*Exercise*
Begin with the first line of the material and write out each line exactly, ending with the line that contains "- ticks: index". Pictures are not part of the copy.
-- Opening Marker --
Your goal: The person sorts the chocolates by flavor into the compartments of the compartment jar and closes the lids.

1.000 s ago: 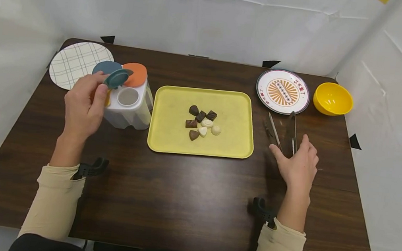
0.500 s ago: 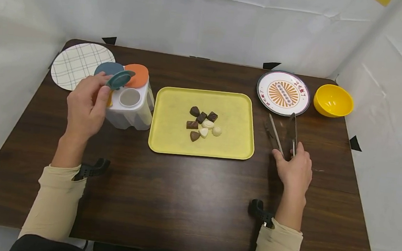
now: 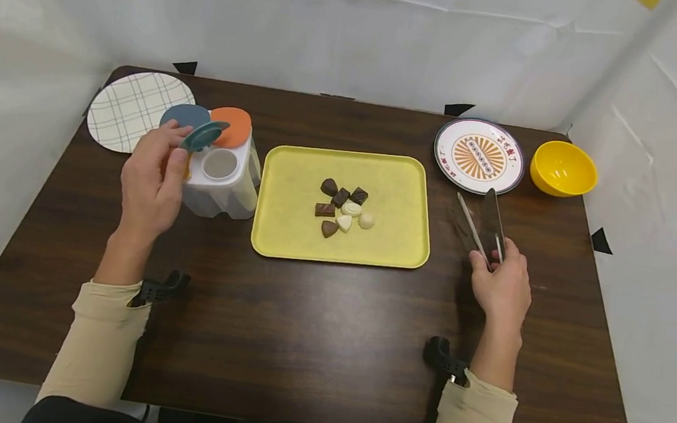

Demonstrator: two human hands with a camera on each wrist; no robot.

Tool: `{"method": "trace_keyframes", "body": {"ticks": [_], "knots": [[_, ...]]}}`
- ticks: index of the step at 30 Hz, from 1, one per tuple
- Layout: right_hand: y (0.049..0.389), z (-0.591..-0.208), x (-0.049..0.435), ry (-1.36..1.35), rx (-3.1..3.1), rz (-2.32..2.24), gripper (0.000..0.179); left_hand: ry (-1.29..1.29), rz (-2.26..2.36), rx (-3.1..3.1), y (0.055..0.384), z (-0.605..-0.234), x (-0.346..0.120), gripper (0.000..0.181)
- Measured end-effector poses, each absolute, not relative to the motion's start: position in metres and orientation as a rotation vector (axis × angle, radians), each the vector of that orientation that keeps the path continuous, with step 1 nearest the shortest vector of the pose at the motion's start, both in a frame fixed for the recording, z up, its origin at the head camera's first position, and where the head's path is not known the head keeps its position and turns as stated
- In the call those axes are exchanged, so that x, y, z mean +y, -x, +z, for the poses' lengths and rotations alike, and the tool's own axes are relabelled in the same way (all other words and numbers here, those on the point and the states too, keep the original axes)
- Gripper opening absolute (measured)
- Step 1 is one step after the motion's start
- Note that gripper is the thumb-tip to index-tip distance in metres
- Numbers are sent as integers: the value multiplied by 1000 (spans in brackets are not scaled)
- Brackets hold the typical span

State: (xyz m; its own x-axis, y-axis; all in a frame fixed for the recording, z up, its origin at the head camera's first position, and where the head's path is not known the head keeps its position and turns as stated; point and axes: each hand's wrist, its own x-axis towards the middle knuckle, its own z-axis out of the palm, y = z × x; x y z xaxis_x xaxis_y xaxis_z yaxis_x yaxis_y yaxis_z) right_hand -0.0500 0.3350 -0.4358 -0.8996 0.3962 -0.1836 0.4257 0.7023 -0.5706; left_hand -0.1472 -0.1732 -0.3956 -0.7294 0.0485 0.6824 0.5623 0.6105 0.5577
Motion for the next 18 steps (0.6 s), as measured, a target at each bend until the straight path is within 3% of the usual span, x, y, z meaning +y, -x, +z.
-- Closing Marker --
*Answer*
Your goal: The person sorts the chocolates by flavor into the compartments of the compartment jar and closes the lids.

1.000 s ago: 
0.500 s ago: 
now: 

Demonstrator: two human hands with a camera on each wrist; no robot.

Tool: `{"method": "trace_keyframes", "body": {"ticks": [_], "knots": [[_, ...]]}}`
- ticks: index of the step at 30 Hz, from 1, one per tuple

The answer to this exercise is complete.